Yo, por mi lado, a pesar de todos los desajustes en mi vida con sólo dieciséis años intentaba – contra todos mis obstáculos – terminar de estudiar para comenzar mi carrera de licenciatura en administración de empresas, con el sólo objetivo de proporcionarle una mejor calidad de vida a mamá, que después de la muerte de mi padre, ingresó en un tobogán invisible de silencios y extravíos que despertaron un alerta rojo en mí.
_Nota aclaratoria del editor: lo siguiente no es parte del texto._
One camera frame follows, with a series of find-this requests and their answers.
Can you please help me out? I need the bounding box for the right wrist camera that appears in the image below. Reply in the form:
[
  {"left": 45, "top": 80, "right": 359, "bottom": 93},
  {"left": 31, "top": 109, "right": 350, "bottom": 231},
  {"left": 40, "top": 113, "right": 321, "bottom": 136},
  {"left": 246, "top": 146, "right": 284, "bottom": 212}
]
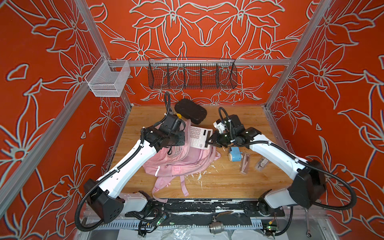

Yo la veía caminar por la casa como un alma errante, metida en su mundo de soledades pero aferrada a una armadura concreta para no torcerse ante mi presencia y ante mi posible falta de rudimentos. Ella me tenía aun en sus pensamientos como aquel retoño que cazaba perdices las tardes enteras junto a Fle y a Sapito. Tal vez yo conspiré contra mi crecimiento también y preferí morirme en ese niño de padres tiernos y rectos pero descuidados al mismo tiempo. Quizás lo mejor para mí fue encarcelarme en el cuero de ese pobre infante vejado y abusado arteramente sin darme cuenta que mi cuerpo y mis huesos iban a estar ajenos a los traumas de mi mente.